**Task instructions:**
Among the lines below, tally those holding the string "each" and give the total only.

----------------

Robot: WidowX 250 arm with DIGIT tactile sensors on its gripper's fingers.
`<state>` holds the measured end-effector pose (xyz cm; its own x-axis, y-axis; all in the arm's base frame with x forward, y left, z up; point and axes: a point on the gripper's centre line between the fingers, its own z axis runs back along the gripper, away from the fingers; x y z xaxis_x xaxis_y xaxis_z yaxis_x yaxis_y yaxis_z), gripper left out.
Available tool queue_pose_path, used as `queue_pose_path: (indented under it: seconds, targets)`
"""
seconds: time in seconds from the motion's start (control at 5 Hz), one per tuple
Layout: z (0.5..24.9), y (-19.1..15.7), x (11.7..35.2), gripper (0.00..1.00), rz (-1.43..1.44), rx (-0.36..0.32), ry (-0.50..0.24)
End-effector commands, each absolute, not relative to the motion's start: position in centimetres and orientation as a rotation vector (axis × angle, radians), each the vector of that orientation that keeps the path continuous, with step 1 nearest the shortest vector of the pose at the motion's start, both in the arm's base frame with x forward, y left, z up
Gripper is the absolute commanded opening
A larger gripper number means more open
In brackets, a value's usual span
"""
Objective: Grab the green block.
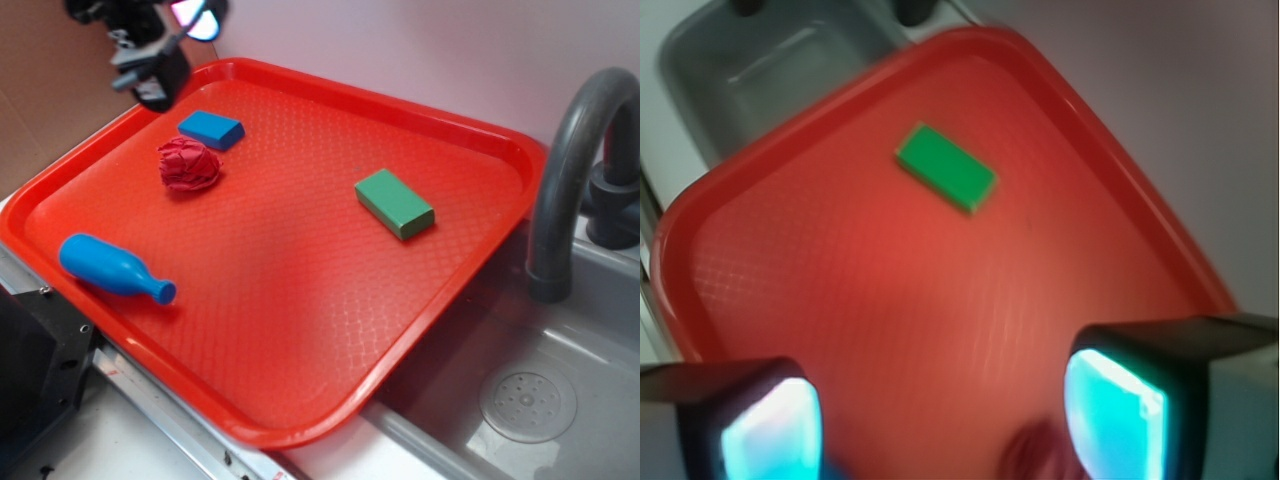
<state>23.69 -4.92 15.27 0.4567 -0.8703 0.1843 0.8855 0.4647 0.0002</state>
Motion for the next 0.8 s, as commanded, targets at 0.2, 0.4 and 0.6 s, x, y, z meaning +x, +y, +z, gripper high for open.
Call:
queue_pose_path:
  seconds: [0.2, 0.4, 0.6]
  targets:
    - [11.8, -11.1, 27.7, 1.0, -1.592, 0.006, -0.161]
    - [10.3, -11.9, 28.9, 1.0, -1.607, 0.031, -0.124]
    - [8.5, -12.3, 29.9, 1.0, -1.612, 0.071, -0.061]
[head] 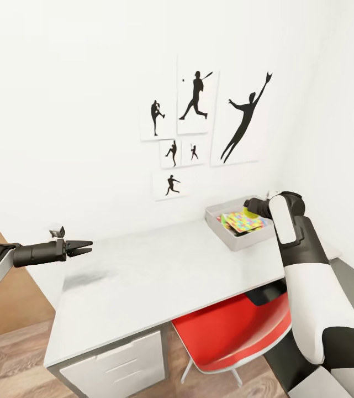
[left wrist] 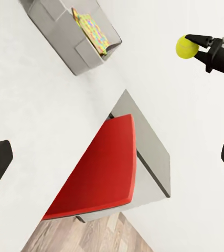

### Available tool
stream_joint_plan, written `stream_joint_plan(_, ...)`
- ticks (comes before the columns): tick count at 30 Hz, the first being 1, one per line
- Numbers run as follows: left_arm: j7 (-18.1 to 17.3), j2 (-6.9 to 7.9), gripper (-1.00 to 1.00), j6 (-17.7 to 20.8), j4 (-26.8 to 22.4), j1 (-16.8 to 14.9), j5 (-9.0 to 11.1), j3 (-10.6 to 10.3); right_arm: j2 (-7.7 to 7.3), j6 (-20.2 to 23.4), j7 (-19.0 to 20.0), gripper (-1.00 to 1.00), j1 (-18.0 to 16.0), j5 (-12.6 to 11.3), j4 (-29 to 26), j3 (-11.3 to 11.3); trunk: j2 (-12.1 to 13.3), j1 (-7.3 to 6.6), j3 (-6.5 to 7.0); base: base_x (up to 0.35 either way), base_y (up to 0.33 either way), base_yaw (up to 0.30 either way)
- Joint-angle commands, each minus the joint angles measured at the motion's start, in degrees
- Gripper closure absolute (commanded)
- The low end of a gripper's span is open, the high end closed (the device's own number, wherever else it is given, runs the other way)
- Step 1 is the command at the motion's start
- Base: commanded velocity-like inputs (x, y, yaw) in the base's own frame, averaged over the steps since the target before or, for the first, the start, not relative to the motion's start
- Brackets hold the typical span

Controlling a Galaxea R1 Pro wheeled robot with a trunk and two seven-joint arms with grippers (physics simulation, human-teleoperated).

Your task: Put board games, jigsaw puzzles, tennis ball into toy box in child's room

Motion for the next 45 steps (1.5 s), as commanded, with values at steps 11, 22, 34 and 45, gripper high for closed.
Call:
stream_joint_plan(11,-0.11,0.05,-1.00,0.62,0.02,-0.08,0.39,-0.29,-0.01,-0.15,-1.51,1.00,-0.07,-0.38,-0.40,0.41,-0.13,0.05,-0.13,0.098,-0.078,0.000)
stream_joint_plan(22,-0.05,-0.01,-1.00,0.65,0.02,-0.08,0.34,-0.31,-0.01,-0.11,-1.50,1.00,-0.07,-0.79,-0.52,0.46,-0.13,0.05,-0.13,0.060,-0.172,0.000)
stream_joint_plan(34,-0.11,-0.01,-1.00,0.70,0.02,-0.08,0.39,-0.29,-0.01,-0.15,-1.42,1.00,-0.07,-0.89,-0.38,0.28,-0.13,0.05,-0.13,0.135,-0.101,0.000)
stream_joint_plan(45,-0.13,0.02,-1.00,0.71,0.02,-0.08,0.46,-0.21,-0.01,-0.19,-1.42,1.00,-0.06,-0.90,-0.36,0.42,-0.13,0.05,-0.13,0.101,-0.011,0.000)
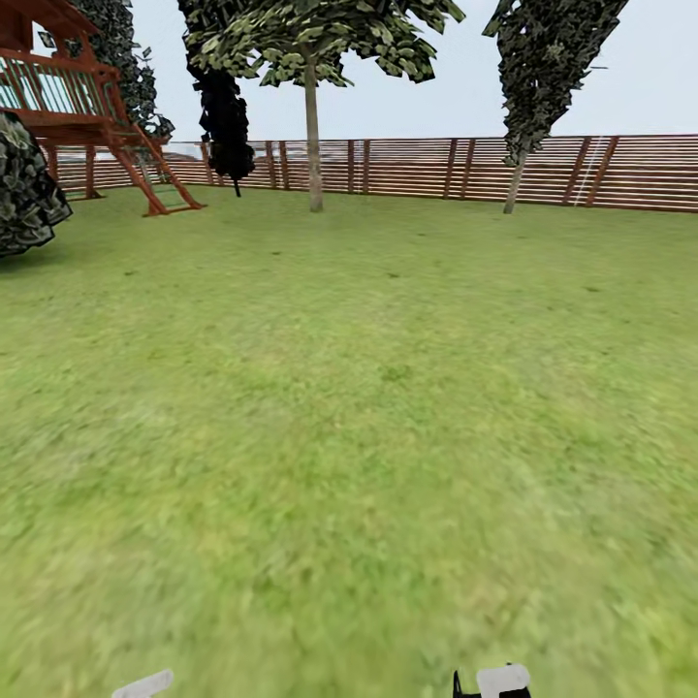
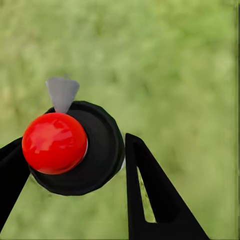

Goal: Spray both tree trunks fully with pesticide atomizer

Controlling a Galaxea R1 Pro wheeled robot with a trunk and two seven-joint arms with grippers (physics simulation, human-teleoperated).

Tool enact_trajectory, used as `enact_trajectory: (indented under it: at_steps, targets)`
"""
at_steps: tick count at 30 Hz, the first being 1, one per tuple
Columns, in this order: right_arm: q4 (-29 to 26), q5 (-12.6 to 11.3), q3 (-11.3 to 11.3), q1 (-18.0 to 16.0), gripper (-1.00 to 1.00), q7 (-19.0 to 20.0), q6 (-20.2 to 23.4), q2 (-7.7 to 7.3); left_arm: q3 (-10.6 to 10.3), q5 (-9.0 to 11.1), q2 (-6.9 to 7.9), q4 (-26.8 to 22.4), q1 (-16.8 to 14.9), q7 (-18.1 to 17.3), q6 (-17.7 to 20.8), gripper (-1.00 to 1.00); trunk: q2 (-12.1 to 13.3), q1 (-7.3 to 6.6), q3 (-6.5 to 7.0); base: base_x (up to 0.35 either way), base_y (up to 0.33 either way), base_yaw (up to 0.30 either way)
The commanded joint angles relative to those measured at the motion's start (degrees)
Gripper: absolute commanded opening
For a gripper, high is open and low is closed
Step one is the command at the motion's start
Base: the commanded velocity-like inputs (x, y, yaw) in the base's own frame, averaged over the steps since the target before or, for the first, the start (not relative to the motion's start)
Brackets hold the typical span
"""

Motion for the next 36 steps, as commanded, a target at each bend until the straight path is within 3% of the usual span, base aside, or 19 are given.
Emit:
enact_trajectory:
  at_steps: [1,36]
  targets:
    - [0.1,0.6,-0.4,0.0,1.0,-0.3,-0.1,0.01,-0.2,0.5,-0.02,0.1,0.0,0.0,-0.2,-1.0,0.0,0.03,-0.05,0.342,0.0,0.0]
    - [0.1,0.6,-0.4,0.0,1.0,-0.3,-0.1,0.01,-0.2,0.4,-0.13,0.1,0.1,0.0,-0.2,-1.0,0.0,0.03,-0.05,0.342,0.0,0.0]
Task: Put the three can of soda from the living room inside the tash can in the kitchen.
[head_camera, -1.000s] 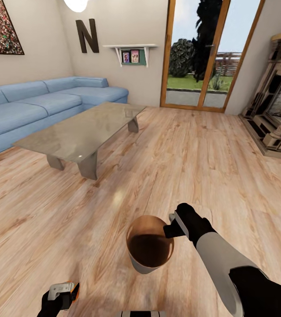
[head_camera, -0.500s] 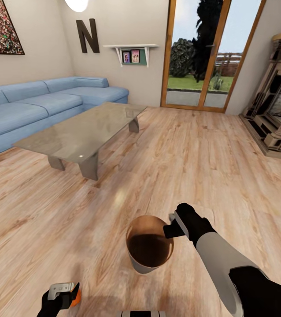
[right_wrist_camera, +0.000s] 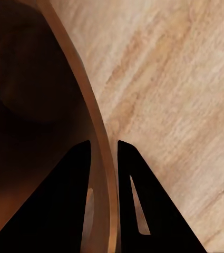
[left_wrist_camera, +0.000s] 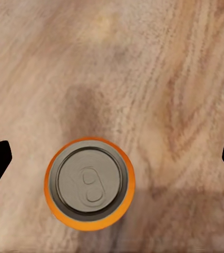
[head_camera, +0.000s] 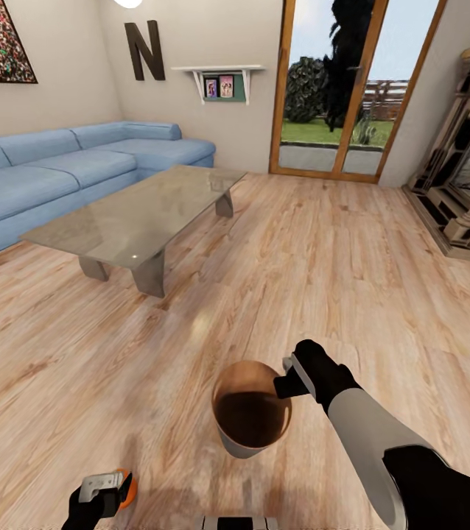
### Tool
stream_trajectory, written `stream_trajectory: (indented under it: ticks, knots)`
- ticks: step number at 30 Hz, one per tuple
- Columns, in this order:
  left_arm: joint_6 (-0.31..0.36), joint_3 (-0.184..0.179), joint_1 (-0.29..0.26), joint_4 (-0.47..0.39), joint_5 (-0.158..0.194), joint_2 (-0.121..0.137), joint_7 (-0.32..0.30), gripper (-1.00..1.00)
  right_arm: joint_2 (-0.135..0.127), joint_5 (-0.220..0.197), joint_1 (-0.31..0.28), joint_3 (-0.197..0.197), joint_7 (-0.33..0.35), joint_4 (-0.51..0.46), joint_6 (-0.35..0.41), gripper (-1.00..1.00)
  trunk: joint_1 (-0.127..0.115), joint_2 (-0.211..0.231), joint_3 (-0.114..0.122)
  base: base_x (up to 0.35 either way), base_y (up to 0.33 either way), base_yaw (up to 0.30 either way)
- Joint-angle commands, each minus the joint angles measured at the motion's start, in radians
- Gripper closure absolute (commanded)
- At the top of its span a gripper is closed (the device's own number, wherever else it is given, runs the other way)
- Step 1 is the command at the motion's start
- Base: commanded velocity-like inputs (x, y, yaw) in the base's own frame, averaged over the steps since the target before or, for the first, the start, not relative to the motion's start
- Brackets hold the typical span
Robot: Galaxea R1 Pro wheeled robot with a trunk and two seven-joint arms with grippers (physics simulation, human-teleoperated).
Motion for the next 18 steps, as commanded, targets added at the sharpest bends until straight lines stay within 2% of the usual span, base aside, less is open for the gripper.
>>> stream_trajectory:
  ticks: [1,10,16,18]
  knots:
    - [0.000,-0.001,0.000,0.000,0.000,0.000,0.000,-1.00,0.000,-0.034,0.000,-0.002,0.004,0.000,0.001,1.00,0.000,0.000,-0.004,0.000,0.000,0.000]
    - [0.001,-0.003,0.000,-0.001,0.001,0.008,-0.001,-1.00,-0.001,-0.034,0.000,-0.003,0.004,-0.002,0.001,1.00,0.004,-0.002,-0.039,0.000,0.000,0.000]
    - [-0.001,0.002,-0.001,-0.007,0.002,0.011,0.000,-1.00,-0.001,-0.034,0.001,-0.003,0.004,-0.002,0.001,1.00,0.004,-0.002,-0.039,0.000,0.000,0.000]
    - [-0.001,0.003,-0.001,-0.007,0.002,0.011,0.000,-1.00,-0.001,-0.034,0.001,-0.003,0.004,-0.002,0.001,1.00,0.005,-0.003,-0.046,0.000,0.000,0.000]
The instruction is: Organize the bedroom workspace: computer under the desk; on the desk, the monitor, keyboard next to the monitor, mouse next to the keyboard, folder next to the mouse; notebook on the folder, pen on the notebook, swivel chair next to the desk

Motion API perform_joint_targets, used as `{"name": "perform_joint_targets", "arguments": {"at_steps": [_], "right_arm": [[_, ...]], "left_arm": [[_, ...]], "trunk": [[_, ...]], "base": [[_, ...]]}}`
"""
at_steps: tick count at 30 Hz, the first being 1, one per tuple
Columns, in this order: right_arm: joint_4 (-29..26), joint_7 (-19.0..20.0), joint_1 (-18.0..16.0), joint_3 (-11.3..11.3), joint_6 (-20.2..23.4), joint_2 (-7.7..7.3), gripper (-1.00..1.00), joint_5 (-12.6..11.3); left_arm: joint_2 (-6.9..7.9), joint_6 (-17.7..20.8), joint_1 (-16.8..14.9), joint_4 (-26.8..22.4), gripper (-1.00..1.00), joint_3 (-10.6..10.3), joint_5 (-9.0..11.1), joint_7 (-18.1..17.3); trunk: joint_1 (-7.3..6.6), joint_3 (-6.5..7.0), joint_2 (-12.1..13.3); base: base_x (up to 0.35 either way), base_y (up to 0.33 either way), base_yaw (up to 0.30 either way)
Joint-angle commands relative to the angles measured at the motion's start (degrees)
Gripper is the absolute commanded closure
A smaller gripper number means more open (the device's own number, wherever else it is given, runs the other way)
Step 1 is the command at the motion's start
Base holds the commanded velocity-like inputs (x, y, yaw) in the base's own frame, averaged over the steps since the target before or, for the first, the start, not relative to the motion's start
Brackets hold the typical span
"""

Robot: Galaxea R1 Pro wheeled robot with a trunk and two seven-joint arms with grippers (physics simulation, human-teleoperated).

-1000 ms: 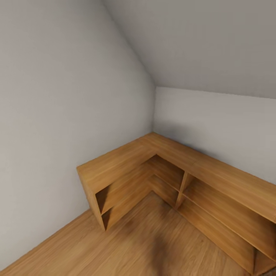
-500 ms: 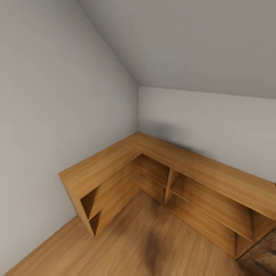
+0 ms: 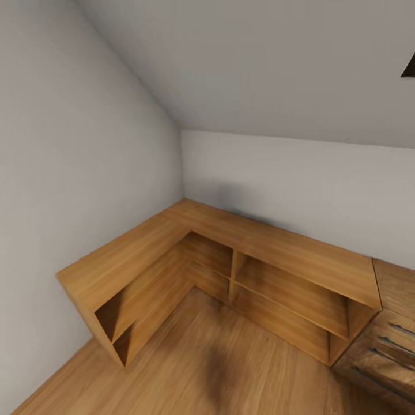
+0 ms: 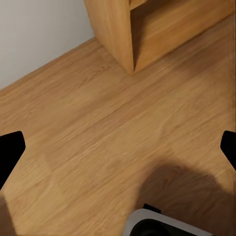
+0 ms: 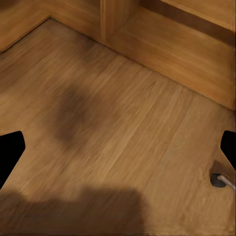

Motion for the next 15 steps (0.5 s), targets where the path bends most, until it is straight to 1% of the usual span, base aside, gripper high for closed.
{"name": "perform_joint_targets", "arguments": {"at_steps": [1, 2, 3, 4, 8, 9, 10, 11, 14, 15], "right_arm": [[0.12, -0.16, 0.46, 0.53, -0.42, -0.08, -1.00, -0.40], [0.12, -0.16, 0.97, 0.52, -0.74, -0.20, -1.00, -0.38], [0.14, -0.17, 3.18, 0.56, -3.79, -0.93, -1.00, -0.40], [0.14, -0.17, 4.09, 0.55, -5.39, -1.13, -1.00, -0.40], [0.16, -0.17, 5.60, 0.51, -7.51, -1.52, -1.00, -0.46], [0.15, -0.17, 6.02, 0.50, -7.96, -1.81, -1.00, -0.52], [0.17, -0.19, 6.17, 0.50, -7.96, -1.98, -1.00, -0.57], [0.16, -0.24, 6.57, 0.47, -7.96, -2.63, -1.00, -0.70], [0.15, -0.25, 6.69, 0.31, -6.65, -2.83, -1.00, -0.79], [0.13, -0.26, 6.73, 0.16, -4.38, -2.92, -1.00, -0.96]], "left_arm": [[0.01, -0.06, 0.03, -0.13, -1.00, -0.49, 0.03, 0.57], [0.01, -0.06, 0.03, -0.13, -1.00, -0.50, 0.03, 0.56], [0.01, -0.06, 0.03, -0.13, -1.00, -0.55, 0.03, 0.51], [0.01, -0.06, 0.03, -0.13, -1.00, -0.58, 0.02, 0.51], [0.01, -0.06, 0.03, -0.13, -1.00, -0.64, -0.02, 0.50], [0.03, -0.06, 0.03, -0.13, -1.00, -0.69, -0.03, 0.50], [0.04, -0.06, 0.03, -0.13, -1.00, -0.71, -0.04, 0.50], [0.08, -0.06, 0.03, -0.13, -1.00, -0.75, -0.05, 0.49], [0.14, -0.06, 0.03, -0.13, -1.00, -0.72, -0.05, 0.55], [0.21, 2.31, 0.03, -0.13, -1.00, -0.65, -0.05, 0.59]], "trunk": [[0.04, -0.10, -0.11], [0.04, -0.10, -0.11], [0.04, -0.10, -0.11], [0.04, -0.10, -0.11], [0.04, -0.10, -0.11], [0.04, -0.10, -0.11], [0.04, -0.10, -0.11], [0.04, -0.09, -0.11], [0.04, -0.03, -0.11], [0.04, -0.01, -0.11]], "base": [[0.000, 0.000, -0.291], [0.000, 0.000, -0.292], [0.000, 0.000, -0.295], [0.000, 0.000, -0.296], [0.000, 0.000, -0.297], [0.000, 0.000, -0.297], [0.000, 0.005, -0.297], [0.000, 0.132, -0.297], [0.000, 0.212, -0.297], [0.005, 0.295, -0.297]]}}
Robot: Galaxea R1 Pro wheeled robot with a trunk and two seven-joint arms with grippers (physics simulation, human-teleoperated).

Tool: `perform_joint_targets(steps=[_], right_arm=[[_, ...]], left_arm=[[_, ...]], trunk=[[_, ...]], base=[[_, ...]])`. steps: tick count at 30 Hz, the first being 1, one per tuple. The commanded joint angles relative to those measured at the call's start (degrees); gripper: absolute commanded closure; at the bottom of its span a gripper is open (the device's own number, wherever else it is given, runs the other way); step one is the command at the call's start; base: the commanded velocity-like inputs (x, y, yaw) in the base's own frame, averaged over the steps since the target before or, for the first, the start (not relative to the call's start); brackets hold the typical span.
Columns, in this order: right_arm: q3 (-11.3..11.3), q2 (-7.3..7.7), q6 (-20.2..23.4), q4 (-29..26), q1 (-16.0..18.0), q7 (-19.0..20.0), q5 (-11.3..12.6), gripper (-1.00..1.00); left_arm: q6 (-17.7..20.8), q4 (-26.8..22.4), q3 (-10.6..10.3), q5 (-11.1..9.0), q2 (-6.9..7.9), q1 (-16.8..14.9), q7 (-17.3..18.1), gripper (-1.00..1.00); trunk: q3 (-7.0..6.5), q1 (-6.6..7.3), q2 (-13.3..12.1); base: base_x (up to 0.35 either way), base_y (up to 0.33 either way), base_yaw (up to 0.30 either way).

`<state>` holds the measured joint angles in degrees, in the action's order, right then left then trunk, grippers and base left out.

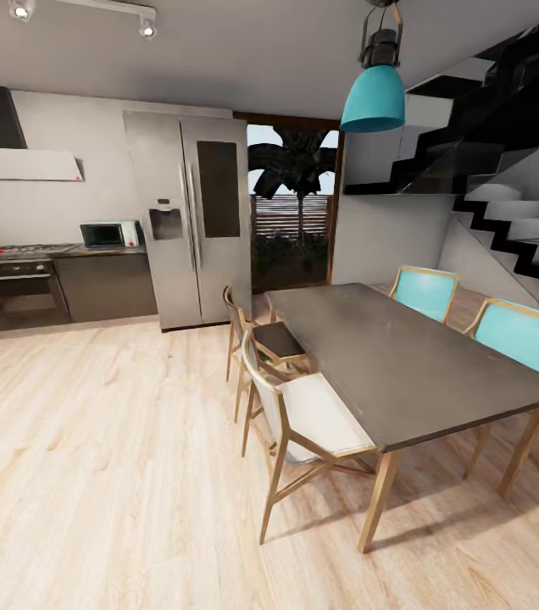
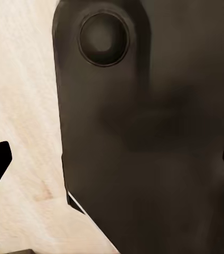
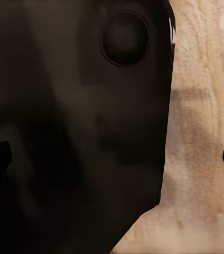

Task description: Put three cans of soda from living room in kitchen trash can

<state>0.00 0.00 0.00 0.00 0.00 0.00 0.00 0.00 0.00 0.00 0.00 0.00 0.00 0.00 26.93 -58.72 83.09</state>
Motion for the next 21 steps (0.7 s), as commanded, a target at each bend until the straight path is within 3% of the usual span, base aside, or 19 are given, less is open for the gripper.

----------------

**Task result:**
5